> Work request
Your job is to print, exactly, the lines in the data below from the line with "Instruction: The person" through the line with "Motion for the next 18", both included, and to omit any picture.

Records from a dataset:
+===+

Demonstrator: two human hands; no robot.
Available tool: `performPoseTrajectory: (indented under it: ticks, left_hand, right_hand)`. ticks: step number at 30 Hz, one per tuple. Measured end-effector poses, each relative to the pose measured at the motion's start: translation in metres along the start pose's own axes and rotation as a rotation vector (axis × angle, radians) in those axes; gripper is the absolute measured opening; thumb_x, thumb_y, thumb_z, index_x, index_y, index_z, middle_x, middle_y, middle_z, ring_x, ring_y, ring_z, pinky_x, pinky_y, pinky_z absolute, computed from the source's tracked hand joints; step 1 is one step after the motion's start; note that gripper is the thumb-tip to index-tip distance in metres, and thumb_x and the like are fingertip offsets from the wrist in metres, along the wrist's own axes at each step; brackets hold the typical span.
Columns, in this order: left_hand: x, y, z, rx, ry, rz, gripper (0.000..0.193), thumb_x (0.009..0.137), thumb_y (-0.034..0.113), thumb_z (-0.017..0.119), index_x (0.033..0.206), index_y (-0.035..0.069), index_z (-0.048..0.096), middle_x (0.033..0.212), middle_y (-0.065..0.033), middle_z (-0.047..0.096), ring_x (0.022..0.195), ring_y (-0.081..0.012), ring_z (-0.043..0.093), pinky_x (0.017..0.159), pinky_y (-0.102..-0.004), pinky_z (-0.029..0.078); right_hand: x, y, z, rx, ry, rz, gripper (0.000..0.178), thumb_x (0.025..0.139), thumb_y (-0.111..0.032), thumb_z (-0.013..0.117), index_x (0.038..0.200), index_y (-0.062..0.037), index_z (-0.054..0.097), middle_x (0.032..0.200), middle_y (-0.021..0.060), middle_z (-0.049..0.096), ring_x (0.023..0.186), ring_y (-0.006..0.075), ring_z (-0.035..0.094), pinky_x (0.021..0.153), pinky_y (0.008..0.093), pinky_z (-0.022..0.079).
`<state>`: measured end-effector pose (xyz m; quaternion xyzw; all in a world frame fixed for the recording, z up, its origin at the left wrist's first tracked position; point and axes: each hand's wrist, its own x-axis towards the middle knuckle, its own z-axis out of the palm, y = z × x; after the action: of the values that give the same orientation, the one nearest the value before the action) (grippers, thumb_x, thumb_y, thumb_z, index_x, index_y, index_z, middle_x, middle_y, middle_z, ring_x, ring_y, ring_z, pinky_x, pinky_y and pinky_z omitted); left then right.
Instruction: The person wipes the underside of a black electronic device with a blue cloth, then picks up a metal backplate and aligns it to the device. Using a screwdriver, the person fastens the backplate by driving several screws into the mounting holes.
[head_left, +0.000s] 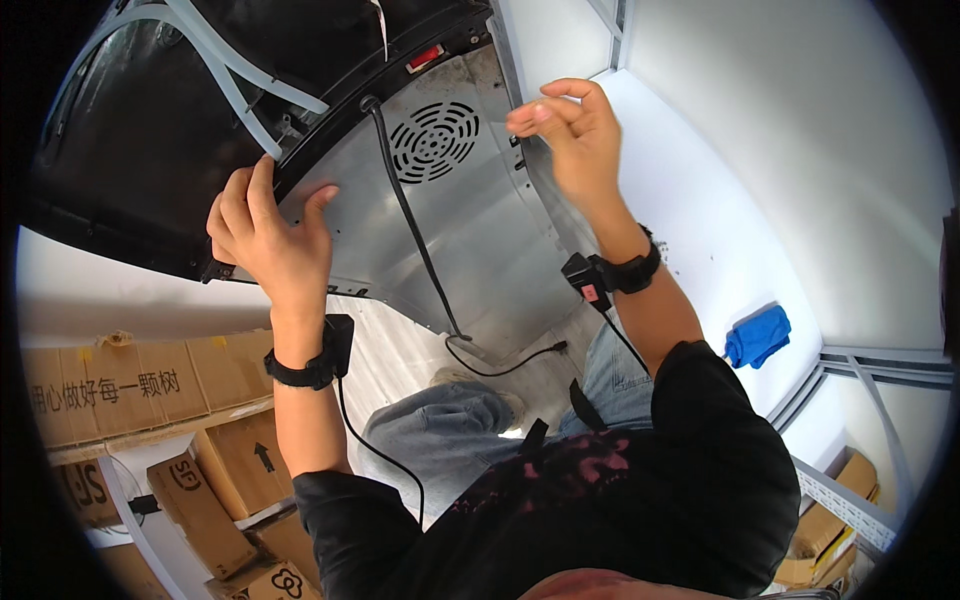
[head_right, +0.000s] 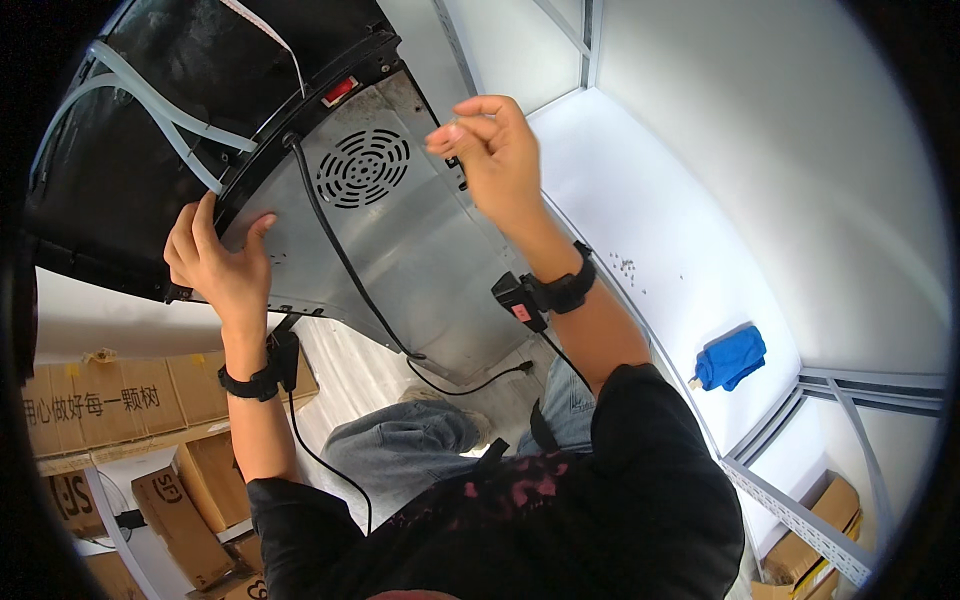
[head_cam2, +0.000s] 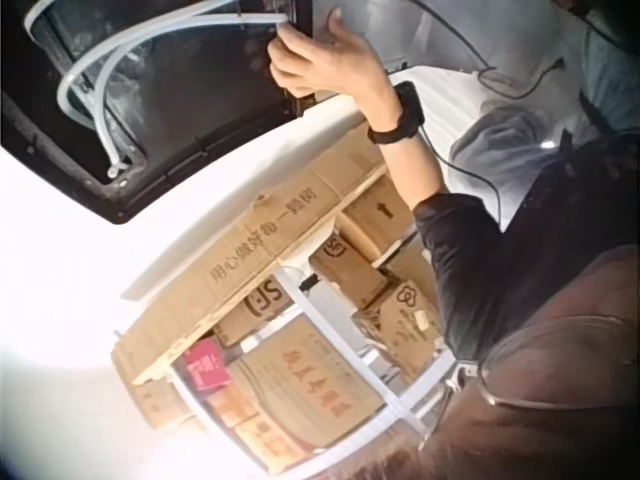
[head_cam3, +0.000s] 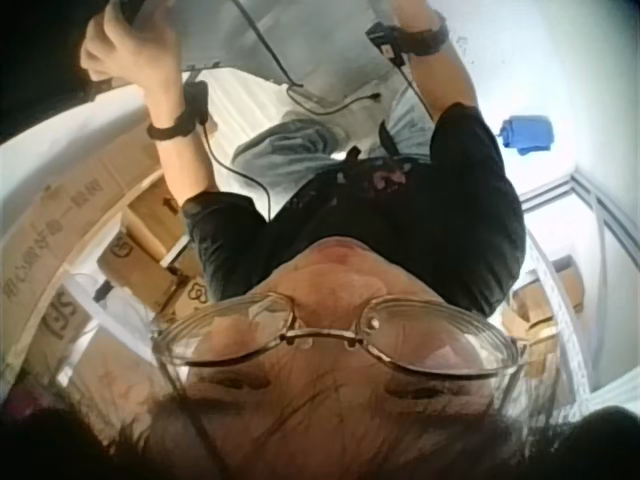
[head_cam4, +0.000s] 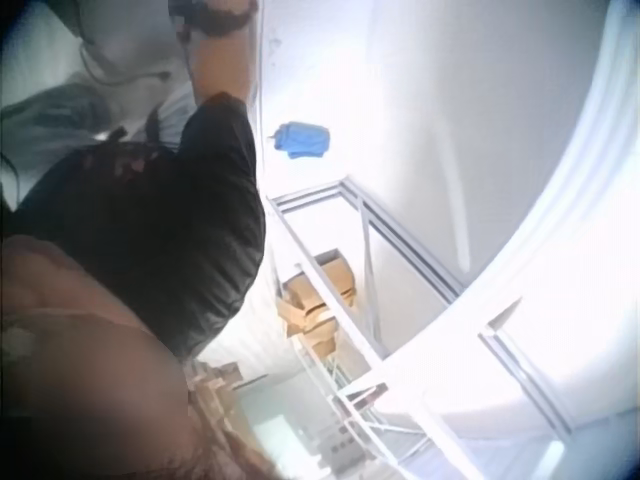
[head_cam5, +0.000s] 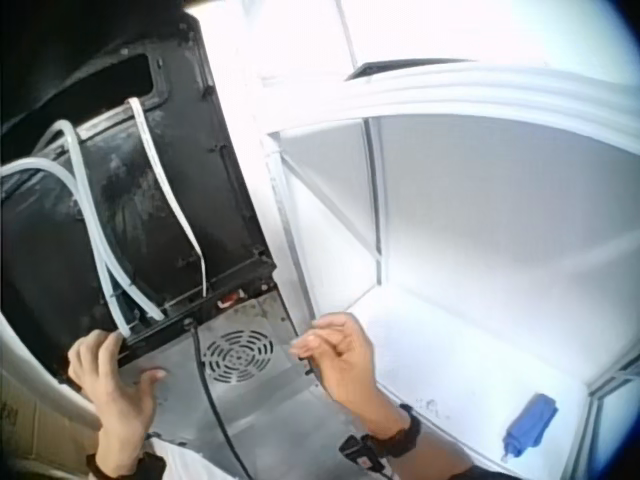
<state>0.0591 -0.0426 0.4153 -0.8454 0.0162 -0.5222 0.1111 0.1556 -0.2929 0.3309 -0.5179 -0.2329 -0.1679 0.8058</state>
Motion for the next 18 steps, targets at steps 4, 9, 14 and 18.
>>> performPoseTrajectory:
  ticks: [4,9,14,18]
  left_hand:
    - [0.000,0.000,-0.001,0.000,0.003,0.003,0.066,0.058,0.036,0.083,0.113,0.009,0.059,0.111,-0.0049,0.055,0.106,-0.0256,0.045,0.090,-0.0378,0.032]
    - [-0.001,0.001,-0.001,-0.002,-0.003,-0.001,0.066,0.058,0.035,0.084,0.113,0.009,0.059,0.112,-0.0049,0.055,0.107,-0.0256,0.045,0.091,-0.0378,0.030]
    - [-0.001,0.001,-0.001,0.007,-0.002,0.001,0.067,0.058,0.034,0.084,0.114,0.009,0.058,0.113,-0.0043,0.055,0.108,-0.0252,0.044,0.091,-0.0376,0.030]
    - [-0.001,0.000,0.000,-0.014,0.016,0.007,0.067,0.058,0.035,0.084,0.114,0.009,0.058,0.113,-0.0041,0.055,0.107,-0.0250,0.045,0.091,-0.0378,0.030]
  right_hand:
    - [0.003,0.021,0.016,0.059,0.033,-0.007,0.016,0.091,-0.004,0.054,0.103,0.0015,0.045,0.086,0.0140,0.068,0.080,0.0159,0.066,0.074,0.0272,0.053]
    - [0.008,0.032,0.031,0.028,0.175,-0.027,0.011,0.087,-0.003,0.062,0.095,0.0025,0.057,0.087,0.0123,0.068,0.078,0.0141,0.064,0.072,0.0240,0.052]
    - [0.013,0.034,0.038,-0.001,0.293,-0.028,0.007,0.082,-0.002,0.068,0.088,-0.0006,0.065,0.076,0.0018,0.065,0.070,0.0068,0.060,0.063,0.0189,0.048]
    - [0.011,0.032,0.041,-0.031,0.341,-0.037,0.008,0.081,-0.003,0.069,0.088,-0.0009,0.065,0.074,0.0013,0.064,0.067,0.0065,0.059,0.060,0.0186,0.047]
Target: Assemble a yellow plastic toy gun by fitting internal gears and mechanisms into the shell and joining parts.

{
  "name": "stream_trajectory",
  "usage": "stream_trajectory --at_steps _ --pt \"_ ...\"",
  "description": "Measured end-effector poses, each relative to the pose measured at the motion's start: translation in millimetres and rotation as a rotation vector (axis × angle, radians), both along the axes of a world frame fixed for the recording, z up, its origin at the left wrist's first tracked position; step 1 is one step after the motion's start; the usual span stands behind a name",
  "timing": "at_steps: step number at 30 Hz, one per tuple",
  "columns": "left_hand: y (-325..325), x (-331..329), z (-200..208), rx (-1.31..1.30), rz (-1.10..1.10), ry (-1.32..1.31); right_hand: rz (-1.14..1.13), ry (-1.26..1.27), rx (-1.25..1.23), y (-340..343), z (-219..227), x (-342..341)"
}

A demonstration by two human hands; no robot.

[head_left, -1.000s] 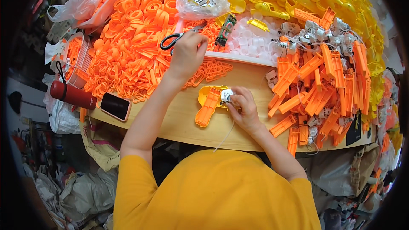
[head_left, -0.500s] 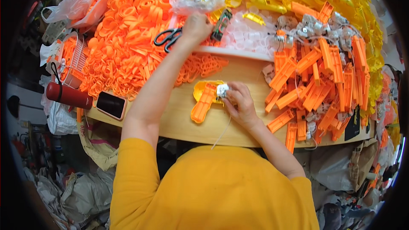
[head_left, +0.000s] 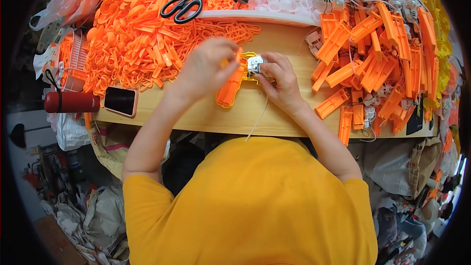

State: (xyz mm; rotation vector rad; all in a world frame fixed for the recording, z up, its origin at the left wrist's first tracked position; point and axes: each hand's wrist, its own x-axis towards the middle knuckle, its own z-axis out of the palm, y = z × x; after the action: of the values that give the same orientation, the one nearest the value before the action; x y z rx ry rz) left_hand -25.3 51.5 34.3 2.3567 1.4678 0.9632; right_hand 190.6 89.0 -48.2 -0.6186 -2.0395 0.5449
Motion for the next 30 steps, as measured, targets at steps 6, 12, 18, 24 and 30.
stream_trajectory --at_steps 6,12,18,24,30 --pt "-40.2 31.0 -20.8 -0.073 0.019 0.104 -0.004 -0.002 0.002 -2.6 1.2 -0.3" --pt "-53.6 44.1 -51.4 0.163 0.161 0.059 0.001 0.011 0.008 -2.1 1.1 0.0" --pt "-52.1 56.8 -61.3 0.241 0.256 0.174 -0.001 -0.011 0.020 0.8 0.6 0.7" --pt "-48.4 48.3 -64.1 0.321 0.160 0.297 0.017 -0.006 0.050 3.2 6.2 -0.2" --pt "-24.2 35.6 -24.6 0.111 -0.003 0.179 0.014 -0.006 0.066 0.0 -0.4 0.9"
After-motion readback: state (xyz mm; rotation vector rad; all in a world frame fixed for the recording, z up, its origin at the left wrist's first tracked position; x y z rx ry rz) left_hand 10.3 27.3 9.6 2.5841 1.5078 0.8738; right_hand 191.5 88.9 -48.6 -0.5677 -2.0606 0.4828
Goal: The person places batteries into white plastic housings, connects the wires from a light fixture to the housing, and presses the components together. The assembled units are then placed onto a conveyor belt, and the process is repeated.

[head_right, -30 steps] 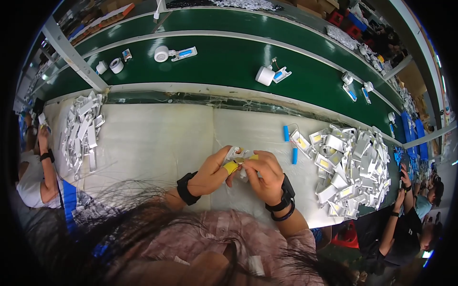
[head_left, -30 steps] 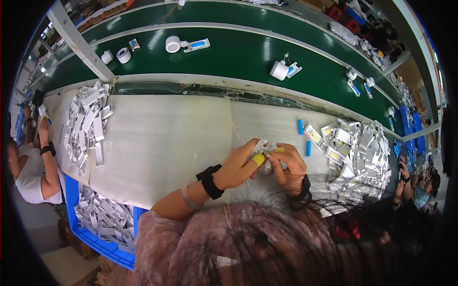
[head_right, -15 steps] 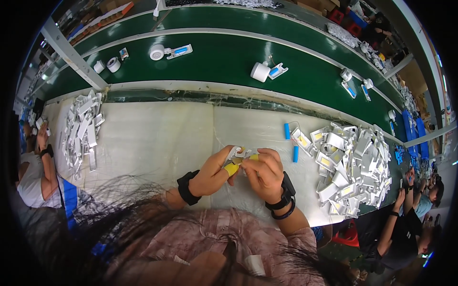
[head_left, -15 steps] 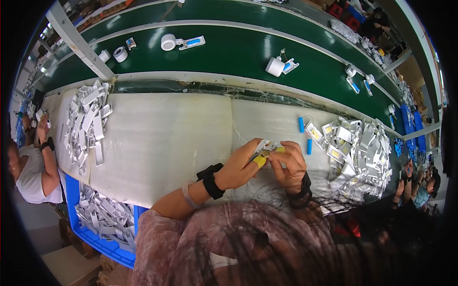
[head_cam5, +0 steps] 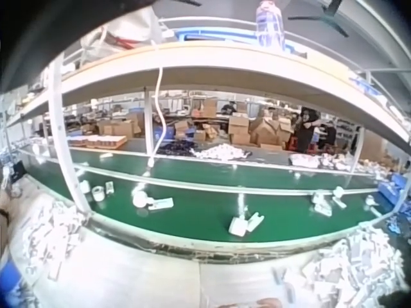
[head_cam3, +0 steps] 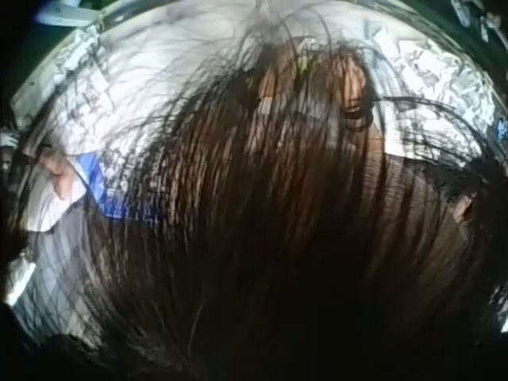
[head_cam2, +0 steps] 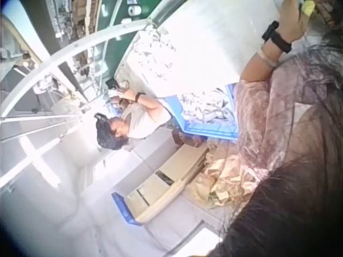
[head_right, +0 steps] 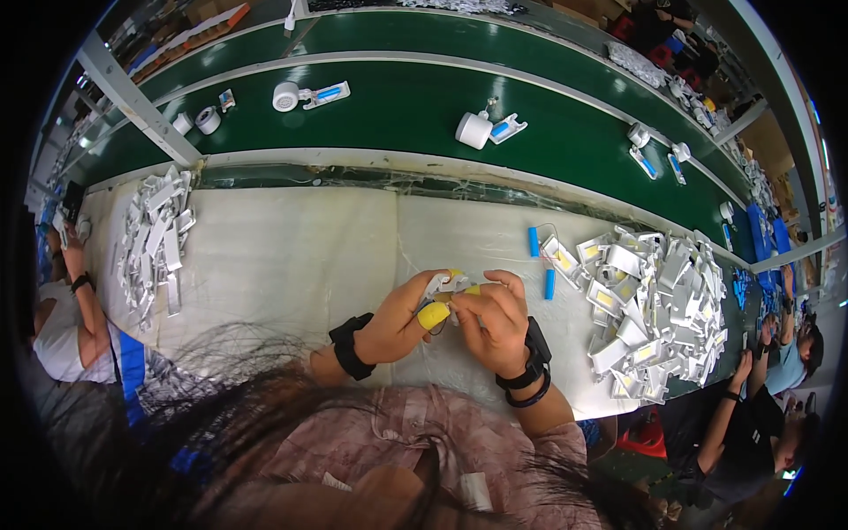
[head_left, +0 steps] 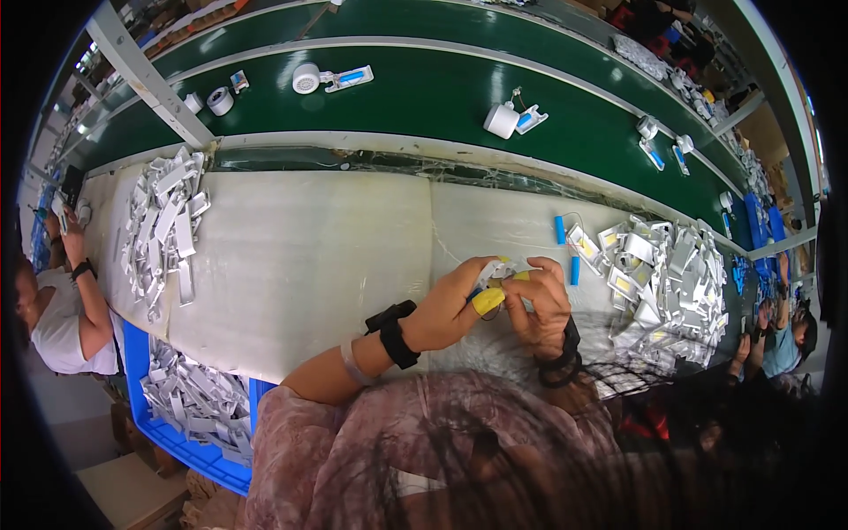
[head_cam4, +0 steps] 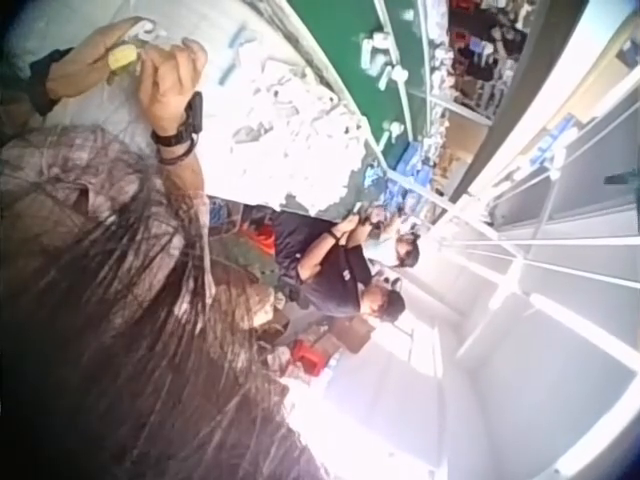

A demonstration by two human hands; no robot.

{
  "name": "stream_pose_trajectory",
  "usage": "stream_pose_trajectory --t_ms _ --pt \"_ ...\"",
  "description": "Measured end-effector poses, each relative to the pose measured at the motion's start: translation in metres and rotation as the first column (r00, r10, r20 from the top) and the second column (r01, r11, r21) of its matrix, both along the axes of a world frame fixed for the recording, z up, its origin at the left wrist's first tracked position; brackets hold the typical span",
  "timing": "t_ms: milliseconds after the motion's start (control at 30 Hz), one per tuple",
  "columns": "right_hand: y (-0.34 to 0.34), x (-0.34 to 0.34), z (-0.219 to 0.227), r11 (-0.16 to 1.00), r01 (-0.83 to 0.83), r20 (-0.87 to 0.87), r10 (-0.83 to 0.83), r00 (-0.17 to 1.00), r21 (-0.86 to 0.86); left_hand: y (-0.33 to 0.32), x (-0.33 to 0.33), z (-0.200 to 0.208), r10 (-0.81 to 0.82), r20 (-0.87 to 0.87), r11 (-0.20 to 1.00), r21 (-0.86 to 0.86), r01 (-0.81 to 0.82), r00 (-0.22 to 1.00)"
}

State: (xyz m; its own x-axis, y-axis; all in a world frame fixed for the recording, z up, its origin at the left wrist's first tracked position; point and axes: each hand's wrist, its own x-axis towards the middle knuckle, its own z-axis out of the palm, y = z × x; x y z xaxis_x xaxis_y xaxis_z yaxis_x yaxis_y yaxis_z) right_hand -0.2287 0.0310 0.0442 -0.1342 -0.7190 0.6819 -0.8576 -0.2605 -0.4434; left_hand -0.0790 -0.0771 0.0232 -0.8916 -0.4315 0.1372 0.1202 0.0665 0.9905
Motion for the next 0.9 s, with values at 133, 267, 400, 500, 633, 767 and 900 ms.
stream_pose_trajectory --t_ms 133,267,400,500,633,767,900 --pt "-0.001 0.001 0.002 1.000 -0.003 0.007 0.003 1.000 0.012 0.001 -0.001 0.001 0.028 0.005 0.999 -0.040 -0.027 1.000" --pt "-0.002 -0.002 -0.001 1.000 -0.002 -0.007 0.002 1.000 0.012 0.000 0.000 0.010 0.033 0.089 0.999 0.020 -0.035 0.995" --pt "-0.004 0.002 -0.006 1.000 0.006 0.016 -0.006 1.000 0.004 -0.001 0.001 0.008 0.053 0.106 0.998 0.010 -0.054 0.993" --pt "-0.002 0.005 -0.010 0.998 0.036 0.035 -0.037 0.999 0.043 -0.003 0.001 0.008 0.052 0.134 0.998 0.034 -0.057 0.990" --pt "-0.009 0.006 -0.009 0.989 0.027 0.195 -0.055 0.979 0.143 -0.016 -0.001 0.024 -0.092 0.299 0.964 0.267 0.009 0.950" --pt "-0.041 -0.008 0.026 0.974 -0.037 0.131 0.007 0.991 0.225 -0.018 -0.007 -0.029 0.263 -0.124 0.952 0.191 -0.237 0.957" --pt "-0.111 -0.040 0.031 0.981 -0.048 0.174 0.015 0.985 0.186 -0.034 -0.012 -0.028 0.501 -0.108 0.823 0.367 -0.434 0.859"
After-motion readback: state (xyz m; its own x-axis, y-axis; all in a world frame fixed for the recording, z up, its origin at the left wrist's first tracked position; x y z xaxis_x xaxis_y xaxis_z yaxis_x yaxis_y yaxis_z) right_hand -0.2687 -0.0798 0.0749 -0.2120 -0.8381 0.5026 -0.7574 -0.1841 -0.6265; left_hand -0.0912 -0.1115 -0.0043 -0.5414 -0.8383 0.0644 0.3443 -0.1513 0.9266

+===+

> Completed task
Instruction: The person wipes the underside of a black electronic device with a blue cloth, then picks up a metal backplate and aligns it to the device. Using a screwdriver, the person fastens the backplate by driving several screws into the mounting holes.
[head_left, +0.000s] 
[head_right, +0.000s] 
[head_cam2, +0.000s] 
[head_cam3, +0.000s] 
[head_cam4, +0.000s] 
[head_cam5, +0.000s] 
<state>0.0591 -0.0426 0.4153 -0.8454 0.0162 -0.5222 0.1111 0.1556 -0.2929 0.3309 -0.5179 -0.2329 -0.1679 0.8058</state>
Motion for the next 18 steps, targets at steps 4, 9, 14 and 18.

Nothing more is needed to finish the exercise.